Some discussion about potential changes to ome-zarr-py at #402 inspired me to check out other OME-Zarr libs to understand alternative ways of structuring things...
Also see prior work by others at https://github.com/jwindhager/ome-ngff-readers-writers

Summary Table

“Yes” means the library aims to support this feature (not necessarily fully supported)

Table Key:

  • Metadata writing (e.g. generating ‘multiscales’ metadata).
  • Validation of existing data
  • Array manipulation (mostly downsampling for now) with dask support for larger-than-memory arrays
  • Graph traversal (e.g. get all the images and labels from bioformats2raw.layout or a plate)
  • CLI Command-line utils
library Metadata Validation Arrays Graph CLI
ome-zarr-py Yes   Yes Yes Yes
pydantic-ome-ngff Yes Yes      
ome-zarr-models Yes Yes   Yes  
ngff-zarr Yes   Yes   Yes
Webknossos Yes   Yes   Yes
ngio Yes Yes Yes Yes
EuBi-Bridge Yes Yes Yes
acquire-zarr Yes Yes Yes
iohub Yes Yes

ngff-zarr

https://github.com/thewtex/ngff-zarr

# ngff-zarr==0.18.0

import zarr
import ngff_zarr as nz

url = "https://uk1s3.embassy.ebi.ac.uk/idr/zarr/v0.4/idr0062A/6001240.zarr/0"
data = zarr.open_array(url)

image = nz.to_ngff_image(data, dims=['c', 'z', 'y', 'x'], scale={'z': 0.5, 'y': 0.36, 'x': 0.36},
                         axes_units={'z': 'micrometer', 'y': 'micrometer', 'x': 'micrometer'})
multiscales = nz.to_multiscales(image, scale_factors=[2,4,8], chunks=64)
nz.to_ngff_zarr('6001240_ngff-zarr.ome.zarr', multiscales)

View the output 6001240_ngff-zarr.ome.zarr in ome-ngff-validator (NB: omero metadata was added to this sample manually after creation.

  • Pyramid generation is separate from writing to zarr 👍
  • 1 line to generate pyramid, 1 line to write to zarr
  • We get array at 6001240_ngff-zarr.ome.zarr/scale0/image/.zarray with 6001240_ngff-zarr.ome.zarr/scale0/.zattrs for xarray _ARRAY_DIMENSIONS
  • nz.to_multiscales(image, scale_factors=[2,4,8], chunks=64) generates a Multiscales data object with data as dask delayed pyramid.

pydantic-ome-ngff

https://github.com/janeliascicomp/pydantic-ome-ngff

from pydantic_ome_ngff.v04.multiscale import MultiscaleGroup
from pydantic_ome_ngff.v04.axis import Axis
import numpy as np
import zarr

axes = [
    Axis(name='y', unit='nanometer', type='space'),
    Axis(name='x', unit='nanometer', type='space')
]
arrays = [np.zeros((512, 512)), np.zeros((256, 256))]

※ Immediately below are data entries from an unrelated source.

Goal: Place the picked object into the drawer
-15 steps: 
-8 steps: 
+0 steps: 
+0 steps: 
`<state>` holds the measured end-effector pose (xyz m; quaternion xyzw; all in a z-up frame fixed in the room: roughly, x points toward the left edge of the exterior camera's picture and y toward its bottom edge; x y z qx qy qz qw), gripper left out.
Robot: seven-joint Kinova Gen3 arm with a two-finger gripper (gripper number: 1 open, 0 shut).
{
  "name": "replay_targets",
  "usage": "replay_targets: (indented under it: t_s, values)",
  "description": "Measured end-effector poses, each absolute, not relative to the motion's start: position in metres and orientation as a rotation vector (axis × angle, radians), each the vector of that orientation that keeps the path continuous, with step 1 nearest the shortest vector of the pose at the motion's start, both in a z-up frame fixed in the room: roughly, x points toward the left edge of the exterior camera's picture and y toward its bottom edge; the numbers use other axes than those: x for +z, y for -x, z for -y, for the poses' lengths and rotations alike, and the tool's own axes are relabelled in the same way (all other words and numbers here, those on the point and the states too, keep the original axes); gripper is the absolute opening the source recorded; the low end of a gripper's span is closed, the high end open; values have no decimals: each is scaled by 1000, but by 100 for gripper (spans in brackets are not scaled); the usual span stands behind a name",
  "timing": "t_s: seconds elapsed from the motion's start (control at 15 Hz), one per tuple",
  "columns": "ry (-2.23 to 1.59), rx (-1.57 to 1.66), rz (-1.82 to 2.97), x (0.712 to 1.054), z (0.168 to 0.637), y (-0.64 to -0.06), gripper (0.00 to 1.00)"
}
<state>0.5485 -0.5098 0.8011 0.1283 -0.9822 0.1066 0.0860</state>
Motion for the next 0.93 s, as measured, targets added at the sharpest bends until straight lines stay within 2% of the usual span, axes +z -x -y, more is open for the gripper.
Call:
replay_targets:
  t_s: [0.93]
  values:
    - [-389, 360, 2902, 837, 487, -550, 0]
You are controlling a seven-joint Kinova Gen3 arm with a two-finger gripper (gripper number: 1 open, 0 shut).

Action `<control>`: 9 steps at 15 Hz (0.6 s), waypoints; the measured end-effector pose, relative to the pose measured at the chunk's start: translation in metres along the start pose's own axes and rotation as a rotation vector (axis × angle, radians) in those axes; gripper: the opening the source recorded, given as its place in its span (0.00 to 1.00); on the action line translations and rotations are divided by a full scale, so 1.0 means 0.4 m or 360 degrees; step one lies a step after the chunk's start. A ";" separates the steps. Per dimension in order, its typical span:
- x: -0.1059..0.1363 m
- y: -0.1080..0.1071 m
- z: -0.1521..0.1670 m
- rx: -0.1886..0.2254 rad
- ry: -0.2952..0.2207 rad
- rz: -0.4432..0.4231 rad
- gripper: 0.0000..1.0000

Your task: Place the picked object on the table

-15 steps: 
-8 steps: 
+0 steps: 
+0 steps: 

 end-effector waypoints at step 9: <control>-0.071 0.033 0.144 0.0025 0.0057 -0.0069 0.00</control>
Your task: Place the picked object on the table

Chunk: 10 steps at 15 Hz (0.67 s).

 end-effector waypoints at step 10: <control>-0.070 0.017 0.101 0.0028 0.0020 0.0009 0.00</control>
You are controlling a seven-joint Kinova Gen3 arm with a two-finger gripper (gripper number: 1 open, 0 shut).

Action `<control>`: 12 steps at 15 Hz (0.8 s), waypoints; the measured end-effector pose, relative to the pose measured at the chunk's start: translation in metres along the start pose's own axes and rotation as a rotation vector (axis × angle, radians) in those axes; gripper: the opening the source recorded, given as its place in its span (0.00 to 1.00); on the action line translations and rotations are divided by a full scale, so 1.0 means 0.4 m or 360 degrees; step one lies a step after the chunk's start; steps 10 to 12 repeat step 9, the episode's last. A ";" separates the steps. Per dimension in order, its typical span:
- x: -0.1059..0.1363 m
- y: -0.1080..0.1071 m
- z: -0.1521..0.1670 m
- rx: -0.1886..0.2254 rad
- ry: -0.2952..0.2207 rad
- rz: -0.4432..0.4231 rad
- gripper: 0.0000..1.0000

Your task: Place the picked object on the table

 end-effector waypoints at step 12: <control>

group_model = MultiscaleGroup.from_arrays(
    axes=axes,
    paths=['s0', 's1'],
    arrays=arrays,
    scales=[ [1.25, 1.25], [2.5, 2.5] ],
    translations=[ [0.0, 0.0], [1.0, 1.0] ],
    chunks=(64, 64),
    compressor=None)

store = zarr.DirectoryStore('min_example2.zarr', dimension_separator='/')
stored_group = group_model.to_zarr(store, path="")
# no data (chunks) has been written to these arrays, you must do that separately.
stored_group['s0'] = arrays[0]
stored_group['s1'] = arrays[1]
  • We have full control over metadata - e.g. Axis types and downsampling by different factors in various dimensions etc.
  • No help with actually downsampling arrays - lib just helps with metadata creation & validation
  • But flexible in how we write the data to arrays. E.g. could do a plane at a time etc.

ome-zarr-models

https://github.com/ome-zarr-models/ome-zarr-models-py

Validation:

zarr_group = zarr.open("https://uk1s3.embassy.ebi.ac.uk/idr/zarr/v0.4/idr0062A/6001240.zarr", mode="r")
ome_zarr_image = Image.from_zarr(zarr_group)

Writing metadata:

from ome_zarr_models.v04.axes import Axis
from ome_zarr_models.v04.coordinate_transformations import (
    VectorScale,
    VectorTranslation,
)
from ome_zarr_models.v04.image import ImageAttrs
from ome_zarr_models.v04.omero import Channel, Omero, Window
from ome_zarr_models.v04.multiscales import Dataset, Multiscale
import os
from shutil import rmtree

import zarr

if os.path.exists("write_image.zarr"):
    rmtree("write_image.zarr")

pixel_sizes = (1, 0.45, 0.34, 0.34)
dataset_scales = [1, 2, 4]

# write Zarr v2 arrays manually...(pixel data omitted)
store = zarr.DirectoryStore('write_image.zarr', dimension_separator='/')
root = zarr.group(store=store)
for f in dataset_scales:
    root.create_dataset(f"scale{f}", shape=(1, 512/f, 512/f, 512/f), chunks=(1, 32, 32, 32), dtype='uint8')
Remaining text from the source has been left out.